**What you will do**
Transcribe exactly the line that contains "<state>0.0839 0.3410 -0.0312" and each line that comes after it in the material, the last line included, and nothing more.

Data excerpt section start

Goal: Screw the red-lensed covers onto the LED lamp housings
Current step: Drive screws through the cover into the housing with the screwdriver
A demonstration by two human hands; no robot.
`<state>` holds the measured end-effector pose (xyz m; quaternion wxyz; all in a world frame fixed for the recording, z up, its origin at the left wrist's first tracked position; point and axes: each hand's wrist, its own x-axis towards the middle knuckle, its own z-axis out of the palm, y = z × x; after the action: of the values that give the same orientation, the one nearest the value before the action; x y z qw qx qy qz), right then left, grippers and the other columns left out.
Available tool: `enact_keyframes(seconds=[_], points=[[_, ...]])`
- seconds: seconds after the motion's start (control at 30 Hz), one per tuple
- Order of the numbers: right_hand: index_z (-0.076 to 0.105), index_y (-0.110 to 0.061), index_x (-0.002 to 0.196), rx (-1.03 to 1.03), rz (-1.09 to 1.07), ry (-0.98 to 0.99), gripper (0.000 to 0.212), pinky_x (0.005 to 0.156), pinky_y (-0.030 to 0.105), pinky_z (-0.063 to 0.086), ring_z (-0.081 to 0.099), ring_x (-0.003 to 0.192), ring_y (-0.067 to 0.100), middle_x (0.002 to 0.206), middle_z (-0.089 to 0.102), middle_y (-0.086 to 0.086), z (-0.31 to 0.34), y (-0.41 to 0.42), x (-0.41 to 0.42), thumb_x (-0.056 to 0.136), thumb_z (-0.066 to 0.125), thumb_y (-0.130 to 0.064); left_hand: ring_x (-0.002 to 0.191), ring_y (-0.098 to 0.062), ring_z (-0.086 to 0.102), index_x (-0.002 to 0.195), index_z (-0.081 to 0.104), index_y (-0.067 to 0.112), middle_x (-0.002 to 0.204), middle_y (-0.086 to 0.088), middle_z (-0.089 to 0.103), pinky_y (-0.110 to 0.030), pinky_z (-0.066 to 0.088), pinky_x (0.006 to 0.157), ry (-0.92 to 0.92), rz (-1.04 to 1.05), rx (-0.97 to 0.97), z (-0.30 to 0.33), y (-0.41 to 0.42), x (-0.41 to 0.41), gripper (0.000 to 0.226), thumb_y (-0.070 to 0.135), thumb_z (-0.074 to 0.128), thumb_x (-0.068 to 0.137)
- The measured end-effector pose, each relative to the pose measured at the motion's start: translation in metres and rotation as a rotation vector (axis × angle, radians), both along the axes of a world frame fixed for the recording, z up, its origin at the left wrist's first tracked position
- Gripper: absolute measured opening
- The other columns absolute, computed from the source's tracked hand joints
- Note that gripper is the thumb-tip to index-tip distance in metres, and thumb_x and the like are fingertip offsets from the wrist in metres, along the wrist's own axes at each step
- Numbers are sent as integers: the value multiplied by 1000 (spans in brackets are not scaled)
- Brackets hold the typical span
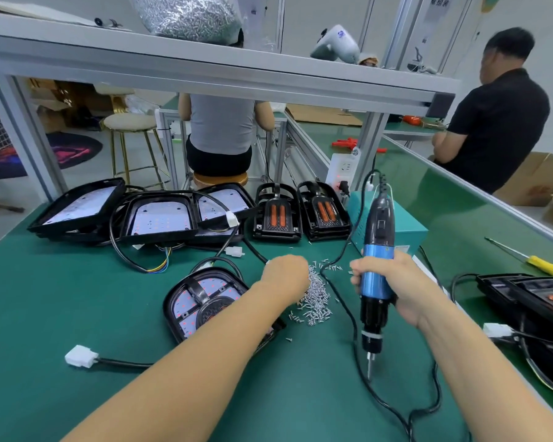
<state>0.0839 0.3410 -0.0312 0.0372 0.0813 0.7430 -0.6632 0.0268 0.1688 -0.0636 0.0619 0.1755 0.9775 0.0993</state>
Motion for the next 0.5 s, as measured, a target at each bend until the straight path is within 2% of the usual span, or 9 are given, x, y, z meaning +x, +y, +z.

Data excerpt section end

**Exercise solution**
<state>0.0839 0.3410 -0.0312 0.0372 0.0813 0.7430 -0.6632 0.0268 0.1688 -0.0636 0.0619 0.1755 0.9775 0.0993</state>
Motion for the next 0.5 s, as measured, a target at each bend until the straight path is within 2% of the usual span, or 9 are given, x, y, z meaning +x, +y, +z.

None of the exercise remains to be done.